If the C intrinsics and/or headers are so duck typed this would indeed pose a problem. We may have to develop some form of naming convention to differentiate if we want to do so.
Certainly! So one thing is I would prefer to never have errors come up during monomorphization. That is, if a crate compiles successfully, then 100% of downstream consumers will also compile successfully with it (no matter how they use it). In that sense I personally at least prefer to avoid adding codegen errors wherever possible.
Additionally, this feature doesn’t really enable any more use cases. It’s primarily just a lint for newbies (like me) to make sure things weren’t messed up. That being said that’s also true of the entire simd module I’m thinking of. It’s just a bunch of intrinsics which have terrible names. The module is very much an “expert mode” style. Downstream usage in a more high-level or typesafe fashion is where I think this abstraction would happen.

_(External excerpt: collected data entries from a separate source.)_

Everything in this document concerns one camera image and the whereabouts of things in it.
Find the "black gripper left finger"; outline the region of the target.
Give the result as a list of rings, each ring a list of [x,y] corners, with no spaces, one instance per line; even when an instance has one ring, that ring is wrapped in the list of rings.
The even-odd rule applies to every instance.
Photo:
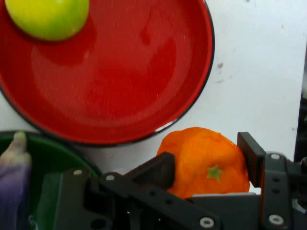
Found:
[[[174,168],[165,153],[128,175],[109,172],[94,176],[90,168],[74,167],[45,176],[35,218],[40,230],[220,230],[214,213],[163,189],[164,181],[137,180]]]

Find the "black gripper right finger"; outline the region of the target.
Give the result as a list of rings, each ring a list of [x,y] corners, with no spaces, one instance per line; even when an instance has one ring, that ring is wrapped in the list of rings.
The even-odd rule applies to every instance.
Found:
[[[237,134],[237,145],[245,157],[251,183],[261,188],[261,228],[291,230],[293,220],[286,157],[266,153],[248,132]]]

Given that I can’t personally at least see any plausible route to having this sort of static enforcement in a reasonable time frame that could be stabilized. Stabilization I think is important because if this feature existed it would want to be used by the wrapper crates on crates.io.
I don’t mind if a feature like this is perhaps discussed in parallel, though! It’d certainly be a nice-to-have.
Inline assembly would indeed be nice to have! Unfortunately the stability story for it is much harder than SIMD seems like it might be (even though SIMD itself is not easy). In that sense I think it makes sense to pursue the intrinsic route rather than the inline assembly route as it’s a faster (and perhaps later more ergonomic method) of getting access to SIMD.